(Excerpts from a dataset)

———

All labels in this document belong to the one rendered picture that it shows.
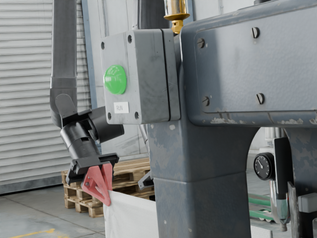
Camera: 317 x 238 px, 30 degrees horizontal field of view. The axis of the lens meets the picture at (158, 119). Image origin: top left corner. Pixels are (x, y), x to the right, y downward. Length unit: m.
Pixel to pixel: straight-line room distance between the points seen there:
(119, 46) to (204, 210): 0.18
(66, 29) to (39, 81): 7.13
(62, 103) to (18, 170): 7.17
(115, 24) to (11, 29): 1.65
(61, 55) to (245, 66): 0.87
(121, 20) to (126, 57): 8.64
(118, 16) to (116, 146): 1.98
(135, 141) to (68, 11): 7.86
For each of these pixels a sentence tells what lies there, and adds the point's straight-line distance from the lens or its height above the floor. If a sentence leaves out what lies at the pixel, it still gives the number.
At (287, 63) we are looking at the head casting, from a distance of 0.47.
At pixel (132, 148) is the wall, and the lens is 9.19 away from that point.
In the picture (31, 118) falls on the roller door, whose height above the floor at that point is 1.01.
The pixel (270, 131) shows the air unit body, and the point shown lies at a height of 1.20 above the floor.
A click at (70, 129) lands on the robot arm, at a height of 1.20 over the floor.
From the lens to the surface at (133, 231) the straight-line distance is 1.09.
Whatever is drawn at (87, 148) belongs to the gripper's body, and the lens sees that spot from 1.21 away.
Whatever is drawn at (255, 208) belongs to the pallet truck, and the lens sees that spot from 5.57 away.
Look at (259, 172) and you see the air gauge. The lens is 0.81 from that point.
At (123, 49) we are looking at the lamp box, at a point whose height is 1.31.
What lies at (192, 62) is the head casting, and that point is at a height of 1.29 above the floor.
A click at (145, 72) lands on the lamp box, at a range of 0.56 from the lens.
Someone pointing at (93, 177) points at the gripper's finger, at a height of 1.11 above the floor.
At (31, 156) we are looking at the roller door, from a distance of 8.48.
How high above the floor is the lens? 1.27
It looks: 3 degrees down
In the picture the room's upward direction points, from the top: 5 degrees counter-clockwise
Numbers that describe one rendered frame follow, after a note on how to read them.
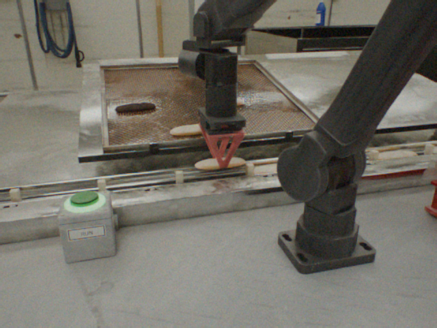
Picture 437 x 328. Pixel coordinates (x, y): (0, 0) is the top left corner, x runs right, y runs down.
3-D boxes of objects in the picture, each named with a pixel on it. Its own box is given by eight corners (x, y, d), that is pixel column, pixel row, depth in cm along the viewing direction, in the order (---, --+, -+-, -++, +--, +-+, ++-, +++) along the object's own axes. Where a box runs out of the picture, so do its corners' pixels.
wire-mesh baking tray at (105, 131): (103, 153, 77) (102, 147, 76) (100, 70, 117) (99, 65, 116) (328, 132, 89) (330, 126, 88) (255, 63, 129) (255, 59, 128)
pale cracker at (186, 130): (172, 137, 83) (172, 132, 82) (168, 130, 86) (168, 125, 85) (216, 132, 86) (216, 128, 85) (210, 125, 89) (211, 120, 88)
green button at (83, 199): (69, 214, 54) (67, 204, 53) (72, 201, 57) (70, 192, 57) (100, 211, 55) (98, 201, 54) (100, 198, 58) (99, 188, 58)
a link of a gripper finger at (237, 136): (233, 156, 78) (233, 111, 74) (244, 170, 71) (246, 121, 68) (199, 160, 76) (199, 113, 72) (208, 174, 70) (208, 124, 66)
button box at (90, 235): (63, 285, 56) (50, 219, 51) (68, 253, 63) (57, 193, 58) (122, 275, 58) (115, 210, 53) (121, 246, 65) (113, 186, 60)
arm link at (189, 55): (204, 11, 59) (246, 10, 64) (166, 9, 68) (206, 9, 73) (205, 89, 64) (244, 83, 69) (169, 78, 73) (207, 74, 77)
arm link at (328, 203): (328, 226, 52) (353, 214, 55) (338, 155, 48) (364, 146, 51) (278, 200, 58) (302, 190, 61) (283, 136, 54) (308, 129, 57)
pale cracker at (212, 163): (196, 171, 71) (196, 165, 71) (192, 163, 75) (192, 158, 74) (248, 166, 74) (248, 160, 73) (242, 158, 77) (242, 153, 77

———

# [Exercise details]
Although the records above contain pictures, the copy should hold only the lines from their start through the line containing "(135, 141) to (68, 11): 7.86", each exactly as written, and none of the pictures.

# [Solution to this problem]
All labels in this document belong to the one rendered picture that it shows.
Camera: 317 x 238 px, 30 degrees horizontal field of view. The axis of the lens meets the picture at (158, 119). Image origin: top left corner. Pixels are (x, y), x to the right, y downward. Length unit: m.
Pixel to pixel: straight-line room distance between the points seen there:
(119, 46) to (204, 210): 0.18
(66, 29) to (39, 81): 7.13
(62, 103) to (18, 170): 7.17
(115, 24) to (11, 29): 1.65
(61, 55) to (245, 66): 0.87
(121, 20) to (126, 57): 8.64
(118, 16) to (116, 146): 1.98
(135, 141) to (68, 11): 7.86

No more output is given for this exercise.